Я озадаченно глядел ему вслед. Откуда эти разговоры? С какой стати Бартоло вообще вздумал гонять тесты, которые заведомо не могут показать результат? В этом следовало разобраться.
* * *
Герои — так говорят о нас, когда хотят сделать приятное. По сути же мы просто дальнобойщики, обыкновенные водители. Наша работа — доставить Коммуникатор к планете, намеченной для колонизации. И только. Ко всему остальному мы никакого отношения не имеем. Если полет занимает пять-шесть лет, то подготовка к нему — примерно столько же, но этим занимаются другие. Нужно отыскать в поясе астероидов подходящий обломок и перетащить на него в разобранном виде, а потом смонтировать Коммуникатор — Врата в новый мир. Для этого требуются огромные средства, колоссальные усилия тысяч людей. И только после этого на Обломок забрасывается полетная команда. Достигнув цели, мы откроем Врата и вернемся через них на Землю, а в построенный межзвездный туннель устремятся многочисленные отряды колонистов.
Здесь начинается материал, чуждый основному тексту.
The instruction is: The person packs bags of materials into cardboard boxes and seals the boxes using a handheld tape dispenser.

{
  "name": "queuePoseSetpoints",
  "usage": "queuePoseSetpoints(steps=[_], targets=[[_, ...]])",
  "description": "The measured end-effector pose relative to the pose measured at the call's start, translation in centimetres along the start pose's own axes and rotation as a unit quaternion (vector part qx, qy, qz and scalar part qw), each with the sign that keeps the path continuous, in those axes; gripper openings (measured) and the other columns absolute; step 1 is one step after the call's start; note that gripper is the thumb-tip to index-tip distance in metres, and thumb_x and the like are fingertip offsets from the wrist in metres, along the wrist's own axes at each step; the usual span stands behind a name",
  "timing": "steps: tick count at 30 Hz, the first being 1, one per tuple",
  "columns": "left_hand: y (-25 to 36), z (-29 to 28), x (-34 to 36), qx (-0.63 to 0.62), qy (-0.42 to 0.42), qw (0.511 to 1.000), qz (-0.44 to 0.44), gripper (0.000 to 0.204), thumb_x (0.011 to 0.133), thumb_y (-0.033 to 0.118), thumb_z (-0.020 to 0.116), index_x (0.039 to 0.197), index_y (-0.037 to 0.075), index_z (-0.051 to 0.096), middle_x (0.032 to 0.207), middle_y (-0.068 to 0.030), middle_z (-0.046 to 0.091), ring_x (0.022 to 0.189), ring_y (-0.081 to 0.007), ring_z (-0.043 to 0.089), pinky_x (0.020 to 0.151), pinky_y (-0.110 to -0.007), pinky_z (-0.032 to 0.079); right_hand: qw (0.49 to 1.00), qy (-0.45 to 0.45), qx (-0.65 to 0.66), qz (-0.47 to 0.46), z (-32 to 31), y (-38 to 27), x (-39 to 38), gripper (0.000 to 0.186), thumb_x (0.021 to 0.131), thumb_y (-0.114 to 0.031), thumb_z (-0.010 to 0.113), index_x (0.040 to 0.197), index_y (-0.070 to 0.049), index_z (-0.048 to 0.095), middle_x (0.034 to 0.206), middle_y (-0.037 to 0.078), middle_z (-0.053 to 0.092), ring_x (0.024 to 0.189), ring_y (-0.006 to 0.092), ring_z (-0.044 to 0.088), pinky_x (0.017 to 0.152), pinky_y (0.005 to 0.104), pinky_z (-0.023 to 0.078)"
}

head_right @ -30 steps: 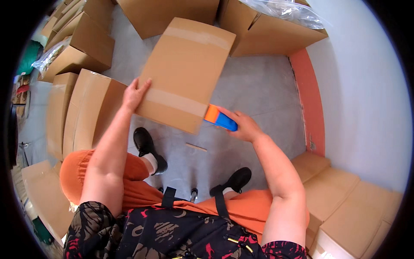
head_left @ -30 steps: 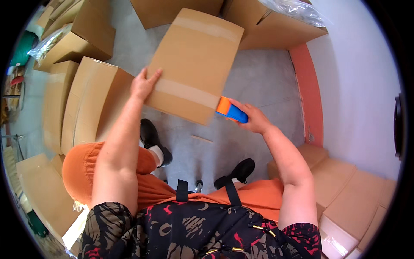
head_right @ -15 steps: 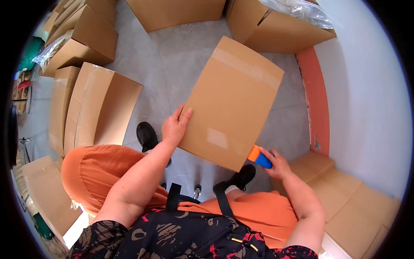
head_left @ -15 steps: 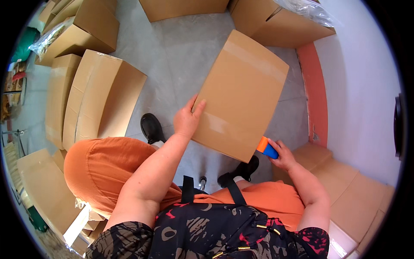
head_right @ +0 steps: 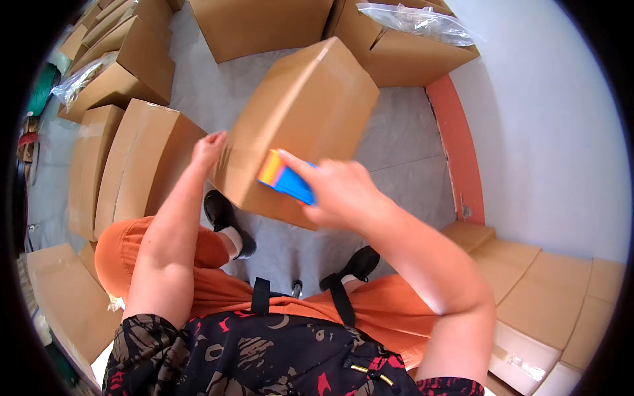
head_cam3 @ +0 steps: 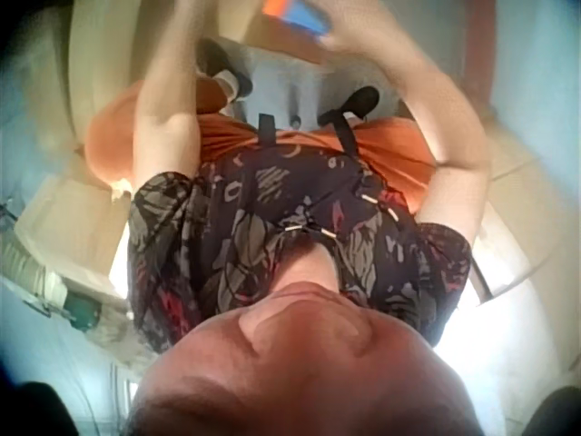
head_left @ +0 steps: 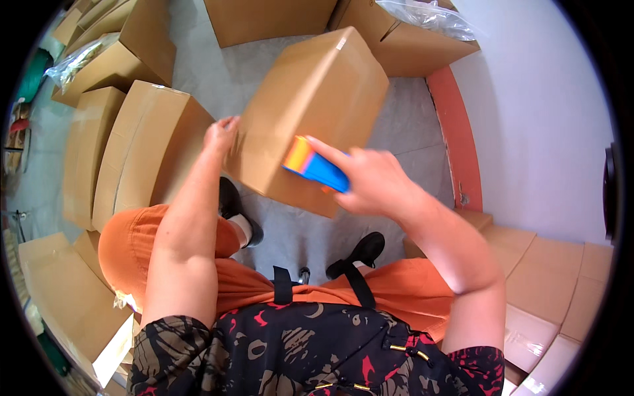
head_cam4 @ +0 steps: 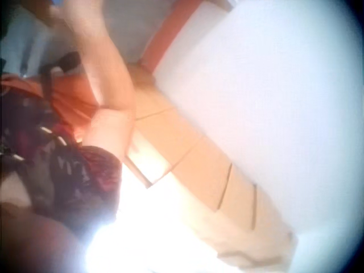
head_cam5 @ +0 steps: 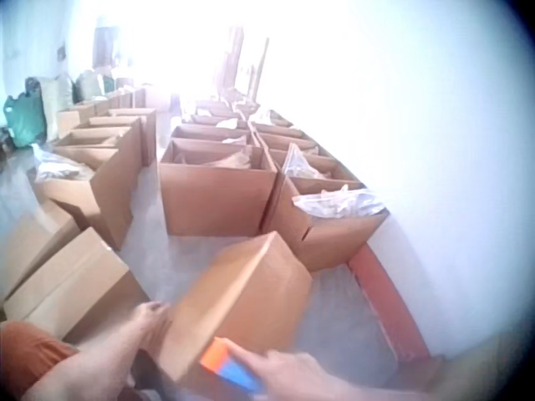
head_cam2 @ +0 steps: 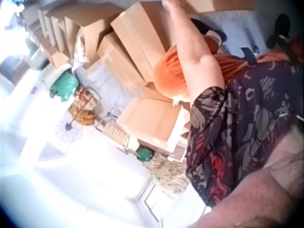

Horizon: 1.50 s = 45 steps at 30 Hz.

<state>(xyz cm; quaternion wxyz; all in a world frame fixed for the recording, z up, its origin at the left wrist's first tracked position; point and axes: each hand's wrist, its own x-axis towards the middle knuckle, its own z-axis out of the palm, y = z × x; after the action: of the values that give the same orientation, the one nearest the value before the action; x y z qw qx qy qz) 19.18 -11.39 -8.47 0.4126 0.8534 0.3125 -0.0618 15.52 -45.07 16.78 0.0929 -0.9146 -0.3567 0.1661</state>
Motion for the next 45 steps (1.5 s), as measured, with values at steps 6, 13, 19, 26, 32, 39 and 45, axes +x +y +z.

Пройдут годы — и очередной Обломок отправится в путь теперь уже с нового, освоенного человечеством плацдарма.
А мы просто водители…
Через три недели мы отметим первую годовщину полета. Это серьезная дата. Думаю, год прошел успешно. У нас не случалось серьезных происшествий, экипаж был здоров и вообще внешне все шло нормально, хотя в последние дни я начал испытывать неясное беспокойство, пока что не понимая его причины…
* * *
Набирая салат из судка, я ощутил толчок в плечо.
— Извините, командир, — сказал Войцех.
Я посмотрел на него. Неуверенными движениями Войцех тыкал перед собой вилкой, пытаясь подцепить кусок жаркого. Лицо его было багровым, взгляд замутнен.
— Что с тобой? — спросил я.
— Все нормально, — побормотал он, избегая смотреть мне в глаза. Изловчившись, наколол-таки кусок, положил на тарелку и удалился к дальнему столику, шагая с чрезмерной тщательностью.
У нас не было специальных запретов или ограничений на потребление спиртного. Да это и невозможно: синтез этилового спирта в наших условиях — задача для первоклассников. Но ни один из членов экипажа не имеет вредных привычек. Их тестировали десятки раз. В полет не попадают ни потенциальные алкоголики, ни наркоманы. У всех нас иногда возникает потребность немного расслабиться, и я отношусь к этому снисходительно. Однако Войцеху через два часа заступать на вахту. И хотя его задача вахтенного пока сводилась всего лишь к наблюдению за показаниями приборов (дай бог, чтобы так продолжалось и дальше), все это мне очень не понравилось.